X-ray analyses of crystals of antibody fragments bound to an antigenic determinant reveal exactly how the hypervariable loops of the light and heavy variable domains cooperate to form an antigen-bounden surface in particular cases. The dimensions and shape of each different site vary depending on the conformations of the polypeptide chain in the hypervariable loops, which in plough are determined past the sequences of the amino acid side chains in the loops. The shapes of binding sites vary greatly—from pockets, to grooves, to undulating flatter surfaces, and even to protrusions—depending on the antibody (Figure 24-35). Smaller ligands tend to bind to deeper pockets, whereas larger ones tend to bind to flatter surfaces. In addition, the binding site can modify its shape after antigen binding to ameliorate fit the ligand.
Figure 24-35
Now that we have discussed the structure and functions of antibodies, we are ready to consider the crucial question that puzzled immunologists for many years—what are the genetic mechanisms that enable each of us to brand many billions of different antibody molecules?
Summary
Antibodies defend vertebrates against infection by inactivating viruses and microbial toxins and by recruiting the complement organization and various types of white blood cell to kill the invading pathogens. A typical antibody molecule is Y-shaped, with 2 identical antigen-binding sites at the tips of the Y and binding sites for complement components and/or various cell-surface receptors on the tail of the Y.

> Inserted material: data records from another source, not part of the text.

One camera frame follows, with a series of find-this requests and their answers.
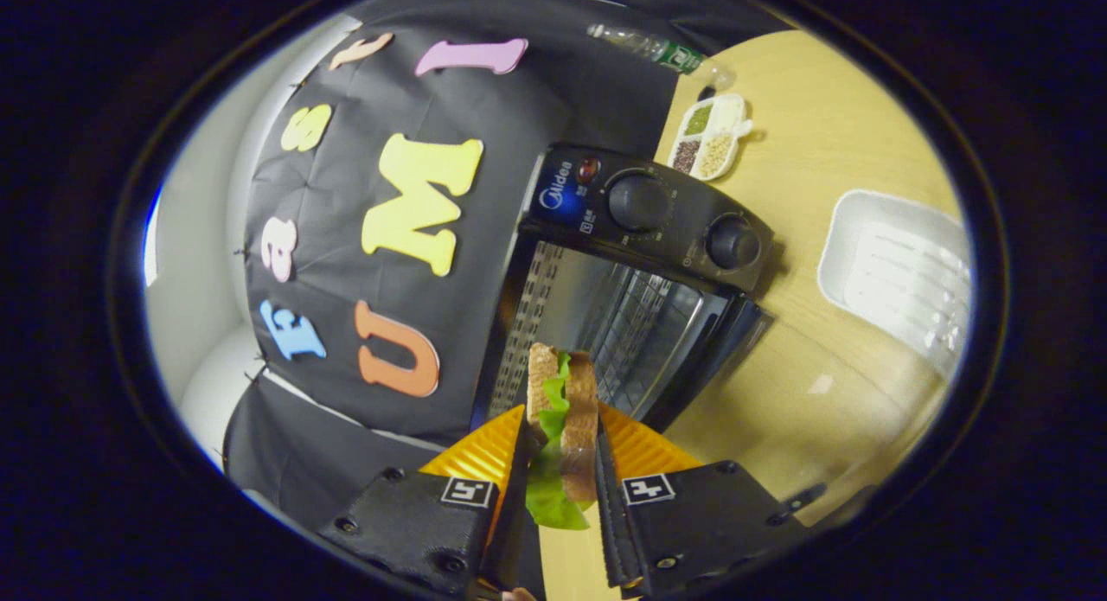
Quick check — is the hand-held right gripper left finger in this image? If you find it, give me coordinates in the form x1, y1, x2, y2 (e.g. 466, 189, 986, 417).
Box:
315, 404, 532, 598

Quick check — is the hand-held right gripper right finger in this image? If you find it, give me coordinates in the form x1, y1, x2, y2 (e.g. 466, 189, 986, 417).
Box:
594, 401, 811, 598

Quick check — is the lettuce sandwich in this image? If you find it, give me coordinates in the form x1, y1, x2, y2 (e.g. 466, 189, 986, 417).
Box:
524, 342, 600, 531

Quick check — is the black electric oven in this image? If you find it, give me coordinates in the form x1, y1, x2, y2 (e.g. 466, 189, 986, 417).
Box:
470, 142, 918, 529

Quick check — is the white rectangular tray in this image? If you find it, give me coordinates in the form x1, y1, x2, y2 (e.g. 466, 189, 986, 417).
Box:
816, 189, 975, 379

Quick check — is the white divided seasoning dish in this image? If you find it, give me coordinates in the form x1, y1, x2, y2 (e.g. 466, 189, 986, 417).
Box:
667, 93, 754, 183

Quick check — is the black backdrop cloth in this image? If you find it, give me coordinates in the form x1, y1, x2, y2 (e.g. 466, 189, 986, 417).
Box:
222, 0, 781, 517

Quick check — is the clear plastic water bottle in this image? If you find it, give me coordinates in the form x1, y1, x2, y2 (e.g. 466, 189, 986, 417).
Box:
585, 22, 737, 91

Each B cell clone makes antibody molecules with a unique antigen-binding site. Initially, during B cell development in the bone marrow, the antibody molecules are inserted into the plasma membrane, where they serve as receptors for antigen. In peripheral lymphoid organs, antigen binding to these receptors, together with costimulatory signals provided by helper T cells, activates the B cells to proliferate and differentiate into either memory cells or antibody-secreting effector cells. The effector cells secrete antibodies with the same unique antigen-binding site equally the membrane-bound antibodies.
A typical antibody molecule is composed of four polypeptide bondage, two identical heavy bondage and ii identical light chains. Parts of both the heavy and light chains normally combine to form the antigen-bounden sites. At that place are five classes of antibodies (IgA, IgD, IgE, IgG, and IgM), each with a distinctive heavy chain (α, δ, ε, γ, and μ, respectively). The heavy chains also form the tail (Fc region) of the antibody, which determines what other proteins will bind to the antibiotic and therefore what biological properties the antibody class has. Either type of light chain (κ or λ) can be associated with any form of heavy chain, simply the type of light chain does non seem to influence the properties of the antibiotic, other than its specificity for antigen.
Each light and heavy chain is equanimous of a number of Ig domains—β sail structures containing about 110 amino acids. A light chain has one variable (Five50) and one constant (CFifty) domain, while a heavy chain has one variable (5H) and three or iv constant (CH) domains. The amino acrid sequence variation in the variable domains of both low-cal and heavy chains is mainly bars to several small hypervariable regions, which protrude as loops at one finish of the domains to form the antigen-binding site.